RBS finally gave us the full force of the bad news this morning. It was nothing less than what we expected, to be fair, as they clocked up UK Corporate record losses of £24.1bn for 2008.
It means the bank will be radically reformed and the first thing that will happen is that around £325bn will be sidelined as bad debt and insured under the Government's Asset Protection Scheme which will allow it get back to lending to firms and individuals.
Chairman Philip Hampton blamed the loss of 'massive turbulence' in the financial market - absolutely nothing to do with the massive over-extension of the company through raising borrowing under Fred Goodwin.
Outcomes
One of the most obvious effects of this massive loss, aside from the minor detail of largescale unemployment, is that sport will be hit big time. RBS had embarked on an unprecedented spending spree to sponsor sport and sports people making several famous individuals highly paid ambassadors to sport for RBS - some appointed just weeks before RBS' demise. These include Sachin Tendulkar, Jack Nicklaus, Jackie Stewart and Zara Phillips. Many other sports will be deeply affected by the loss of RBS money and F1's Williams Team will need a new sponsor soon as will Andy Murray to name a couple while the deal with the RBS Six Nations was recently extended. However most deals have a longevity to them so they are no way immediate cuts.
Some Things Remain The Same
But warm your heart as some things about RBS remain the same. Thankfully the £650,000 annual pension granted to ex-CEO Fred Goodwin remains in place and he can draw it merrily. He is just 50 years old and he has a pension pot worth £16m .
Sir Fred was the man at the helm when the proverbial hit the fan and he was the man who out-white-knuckle rode the competition to buy ABN AMRO Bank who were widely seen as the most vulnerable to the credit crunch, handily placing them in the taxpayers' check out trolley when the music stopped on the merrygoround. RBS is now 70% owned by a group of notsowell-heeled mugs called The Taxpayers.
Treasury Minister Stephen Timms has realised that this pension payment is slightly embarrassing when read in conjunction with record losses and so he has has UK Financial Investments Ltd, the company set up to manage our portfolio of dead donkey companies we now own, to try and claw back some of the payment.

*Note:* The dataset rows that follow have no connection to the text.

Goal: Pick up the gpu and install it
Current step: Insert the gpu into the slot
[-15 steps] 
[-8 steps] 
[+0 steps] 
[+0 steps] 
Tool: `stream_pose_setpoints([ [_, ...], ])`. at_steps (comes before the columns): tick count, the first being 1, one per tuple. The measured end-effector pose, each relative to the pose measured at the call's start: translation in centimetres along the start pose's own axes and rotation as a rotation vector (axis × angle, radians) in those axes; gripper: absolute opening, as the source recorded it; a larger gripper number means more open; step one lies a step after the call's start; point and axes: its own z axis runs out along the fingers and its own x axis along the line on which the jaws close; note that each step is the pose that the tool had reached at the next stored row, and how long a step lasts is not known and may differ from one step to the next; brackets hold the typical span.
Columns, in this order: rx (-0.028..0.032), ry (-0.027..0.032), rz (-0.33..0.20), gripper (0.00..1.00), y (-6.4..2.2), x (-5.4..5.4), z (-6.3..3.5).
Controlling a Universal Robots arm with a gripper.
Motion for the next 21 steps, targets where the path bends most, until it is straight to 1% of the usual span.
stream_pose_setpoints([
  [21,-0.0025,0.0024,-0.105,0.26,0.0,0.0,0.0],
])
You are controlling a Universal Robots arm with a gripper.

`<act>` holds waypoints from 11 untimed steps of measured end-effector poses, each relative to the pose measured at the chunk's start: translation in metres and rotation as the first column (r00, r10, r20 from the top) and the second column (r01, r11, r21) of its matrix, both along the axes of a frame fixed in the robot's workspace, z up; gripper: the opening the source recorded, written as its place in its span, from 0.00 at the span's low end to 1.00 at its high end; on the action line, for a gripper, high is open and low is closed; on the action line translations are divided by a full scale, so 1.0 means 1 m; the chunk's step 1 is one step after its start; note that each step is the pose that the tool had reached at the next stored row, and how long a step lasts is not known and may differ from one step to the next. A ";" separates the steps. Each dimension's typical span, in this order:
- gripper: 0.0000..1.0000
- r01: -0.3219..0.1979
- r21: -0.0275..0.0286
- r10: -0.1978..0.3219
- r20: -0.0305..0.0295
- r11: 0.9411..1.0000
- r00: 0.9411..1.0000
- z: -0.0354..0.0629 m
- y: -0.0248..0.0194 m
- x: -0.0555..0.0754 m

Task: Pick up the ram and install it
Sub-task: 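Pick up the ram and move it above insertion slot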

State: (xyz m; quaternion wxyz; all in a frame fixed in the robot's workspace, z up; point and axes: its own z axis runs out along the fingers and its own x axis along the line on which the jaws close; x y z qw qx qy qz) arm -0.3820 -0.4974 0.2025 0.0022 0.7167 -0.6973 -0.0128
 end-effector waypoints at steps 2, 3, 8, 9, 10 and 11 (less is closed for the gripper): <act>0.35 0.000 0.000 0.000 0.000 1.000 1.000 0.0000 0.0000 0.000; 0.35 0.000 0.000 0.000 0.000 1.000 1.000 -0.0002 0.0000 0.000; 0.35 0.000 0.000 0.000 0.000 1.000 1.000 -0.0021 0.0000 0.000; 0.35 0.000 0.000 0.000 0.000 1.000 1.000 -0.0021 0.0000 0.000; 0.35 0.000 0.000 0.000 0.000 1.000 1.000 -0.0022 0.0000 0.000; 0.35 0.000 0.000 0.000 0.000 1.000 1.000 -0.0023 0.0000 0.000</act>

We all know Gordon Brown was 'angry' about bonus payments being made after the Government bail outs as if he was totally unaware that banks pay them when he negotiated the clever deals to save them. Now his Ministers seem dumbstruck by the intensity of the money-siphoning bank executives were guilty of and seem once again not to have anticipated such embarrassing details coming to light later. Why Timms cannot just instruct a lawyer to go and claw the money back is beyond me but once again the dark influence of the banking advisers at the side of the Government's decision making seem to be at work.
They seem to divert the PM's attention from the obvious and make him focus on the 'Big Picture' - how to make a small number of people very rich again at the expense of smaller individuals and companies.
So Fred Goodwin has the last laugh - after being fired he had set himself up for life, we find. All very convenient, it's as if he always had his insurance policy ready and that the Ministers who presided over the incompetent bail outs never suspected.
To my mind it proves that Goodwin and others knew far more about the possible outcomes than they make out.
The Obvious
There are two things that struck me about Fred Goodwin's disgusting pension situation. One is that he should be personally appealed upon at minimum to defer any pension until he is at genuine retirement age rather than just firing age. The second, who on earth granted such a show of appalling largesse?
Company Remuneration Committees are generally the odd company executive and then a bunch of relaxed, well-heeled Non-Executive Directors who are too fat, rich and have too many other such freebie engagements with other companies to either notice or care about what is going on. They are not going to rock the boat and stop executives paying themselves ludicrous bonuses or grant daft pension rights as they can easily be voted off at the next Board Meeting - so they just nod, take the free lunch and pick up the cheques.
Something has to change. The UK must break this stranglehold of members of the Non-Executive Club who have portfolios of watchdogs and FTSE 250 companies where they literally do nothing and get fat fees - making sure their pet executives who pay them get what they want.
Defined Benefits
Goodwin argued at the Treasury Committee that he had the same pension as everyone else at the bank - a defined benefits scheme. I suspect his worked slightly better than the other thousands of staff who will shortly lose their jobs due to his incompetence.